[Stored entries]
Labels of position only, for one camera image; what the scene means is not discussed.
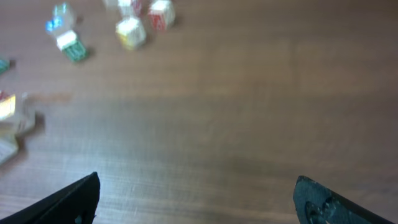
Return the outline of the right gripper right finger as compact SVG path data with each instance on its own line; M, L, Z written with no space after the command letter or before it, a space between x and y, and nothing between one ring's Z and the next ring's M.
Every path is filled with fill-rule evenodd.
M304 175L293 201L300 224L393 224Z

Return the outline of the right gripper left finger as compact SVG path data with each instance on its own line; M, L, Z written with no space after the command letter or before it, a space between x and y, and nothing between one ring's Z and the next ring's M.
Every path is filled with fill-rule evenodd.
M1 224L92 224L100 199L97 172L1 219Z

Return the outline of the blue block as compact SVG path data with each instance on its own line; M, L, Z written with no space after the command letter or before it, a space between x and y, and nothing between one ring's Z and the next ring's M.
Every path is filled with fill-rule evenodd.
M45 31L54 38L72 30L77 21L77 14L67 2L54 6L53 18L45 23Z

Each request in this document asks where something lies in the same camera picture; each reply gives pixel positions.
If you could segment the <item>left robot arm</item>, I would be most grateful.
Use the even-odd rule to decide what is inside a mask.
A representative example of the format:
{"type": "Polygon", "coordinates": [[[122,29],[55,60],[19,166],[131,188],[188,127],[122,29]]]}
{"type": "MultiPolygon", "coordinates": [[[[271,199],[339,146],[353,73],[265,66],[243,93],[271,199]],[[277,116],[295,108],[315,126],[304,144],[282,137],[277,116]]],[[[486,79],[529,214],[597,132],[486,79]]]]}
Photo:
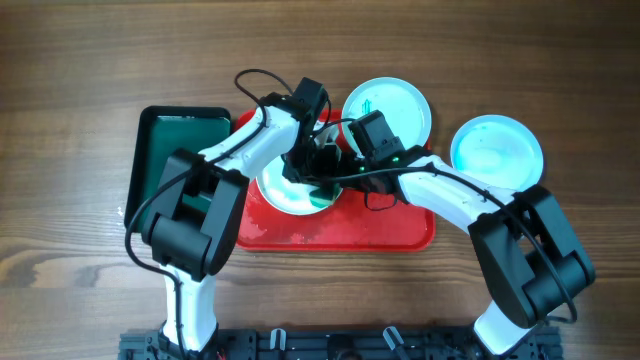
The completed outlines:
{"type": "Polygon", "coordinates": [[[248,187],[276,158],[288,180],[317,181],[314,127],[328,102],[324,86],[304,78],[284,95],[258,99],[253,118],[221,143],[199,153],[179,148],[167,159],[158,189],[133,215],[143,222],[151,271],[168,283],[161,353],[214,357],[214,282],[235,247],[248,187]]]}

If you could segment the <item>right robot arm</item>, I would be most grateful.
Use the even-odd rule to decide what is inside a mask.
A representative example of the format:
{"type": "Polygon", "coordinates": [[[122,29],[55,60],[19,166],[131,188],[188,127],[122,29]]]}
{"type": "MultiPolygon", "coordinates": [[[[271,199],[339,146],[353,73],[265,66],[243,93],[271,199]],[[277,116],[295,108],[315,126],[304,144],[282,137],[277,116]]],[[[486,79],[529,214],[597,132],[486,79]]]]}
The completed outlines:
{"type": "Polygon", "coordinates": [[[539,184],[518,191],[464,174],[421,146],[406,148],[384,115],[347,121],[364,159],[345,187],[390,194],[465,231],[492,302],[472,326],[493,356],[512,353],[561,305],[594,283],[595,267],[557,199],[539,184]]]}

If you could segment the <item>green yellow sponge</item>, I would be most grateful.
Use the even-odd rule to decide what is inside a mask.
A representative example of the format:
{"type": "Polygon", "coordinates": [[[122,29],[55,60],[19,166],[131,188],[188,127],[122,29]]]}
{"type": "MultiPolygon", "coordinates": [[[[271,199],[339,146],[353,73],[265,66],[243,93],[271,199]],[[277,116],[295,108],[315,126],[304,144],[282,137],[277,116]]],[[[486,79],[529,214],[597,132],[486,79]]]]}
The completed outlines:
{"type": "Polygon", "coordinates": [[[309,200],[314,207],[326,208],[331,206],[339,195],[339,190],[334,185],[317,187],[309,193],[309,200]]]}

- _What is required_: Return each of the lines exactly as they appear above, with no images.

- _Worked solution_:
Labels of position only, for one camera image; what the scene means is not discussed.
Return the outline of the right gripper right finger as compact SVG path data with each instance on its own line; M, L, Z written with no space after the command letter or before it, a space between x and y, and nothing between one ring's Z and the next ring's M.
Every path is filled with fill-rule evenodd.
M304 175L293 201L300 224L393 224Z

Return the outline of the right gripper left finger as compact SVG path data with each instance on its own line; M, L, Z written with no space after the command letter or before it, a space between x and y, and nothing between one ring's Z and the next ring's M.
Every path is filled with fill-rule evenodd.
M1 224L92 224L100 199L97 172L1 219Z

Return the outline of the blue block as compact SVG path data with each instance on its own line; M, L, Z written with no space after the command letter or before it, a space between x and y, and nothing between one ring's Z and the next ring's M.
Every path is filled with fill-rule evenodd.
M45 31L54 38L72 30L77 21L77 14L67 2L54 6L53 18L45 23Z

Each request in this document asks where something lies in the same camera picture; each reply gives pixel positions.
If you could segment the <item>left robot arm</item>, I would be most grateful.
Use the even-odd rule to decide what is inside a mask.
A representative example of the format:
{"type": "Polygon", "coordinates": [[[122,29],[55,60],[19,166],[131,188],[188,127],[122,29]]]}
{"type": "MultiPolygon", "coordinates": [[[[271,199],[339,146],[353,73],[265,66],[243,93],[271,199]],[[277,116],[295,108],[315,126],[304,144],[282,137],[277,116]]],[[[486,79],[529,214],[597,132],[486,79]]]]}
Photo:
The completed outlines:
{"type": "Polygon", "coordinates": [[[248,187],[276,158],[288,180],[317,181],[314,127],[328,102],[324,86],[304,78],[284,95],[258,99],[253,118],[221,143],[199,153],[179,148],[167,159],[158,189],[133,215],[143,222],[151,271],[168,283],[161,353],[214,357],[214,282],[235,247],[248,187]]]}

If you could segment the <item>right robot arm</item>, I would be most grateful.
Use the even-odd rule to decide what is inside a mask.
A representative example of the format:
{"type": "Polygon", "coordinates": [[[122,29],[55,60],[19,166],[131,188],[188,127],[122,29]]]}
{"type": "MultiPolygon", "coordinates": [[[[271,199],[339,146],[353,73],[265,66],[243,93],[271,199]],[[277,116],[295,108],[315,126],[304,144],[282,137],[277,116]]],[[[486,79],[529,214],[597,132],[486,79]]]]}
The completed outlines:
{"type": "Polygon", "coordinates": [[[539,184],[518,191],[464,174],[421,146],[406,148],[384,115],[347,121],[364,159],[345,187],[390,194],[465,231],[492,302],[472,326],[493,356],[512,353],[561,305],[594,283],[595,267],[557,199],[539,184]]]}

If you could segment the <item>green yellow sponge</item>, I would be most grateful.
Use the even-odd rule to decide what is inside a mask.
A representative example of the format:
{"type": "Polygon", "coordinates": [[[122,29],[55,60],[19,166],[131,188],[188,127],[122,29]]]}
{"type": "MultiPolygon", "coordinates": [[[[271,199],[339,146],[353,73],[265,66],[243,93],[271,199]],[[277,116],[295,108],[315,126],[304,144],[282,137],[277,116]]],[[[486,79],[529,214],[597,132],[486,79]]]]}
The completed outlines:
{"type": "Polygon", "coordinates": [[[309,200],[314,207],[326,208],[331,206],[339,195],[339,190],[334,185],[317,187],[309,193],[309,200]]]}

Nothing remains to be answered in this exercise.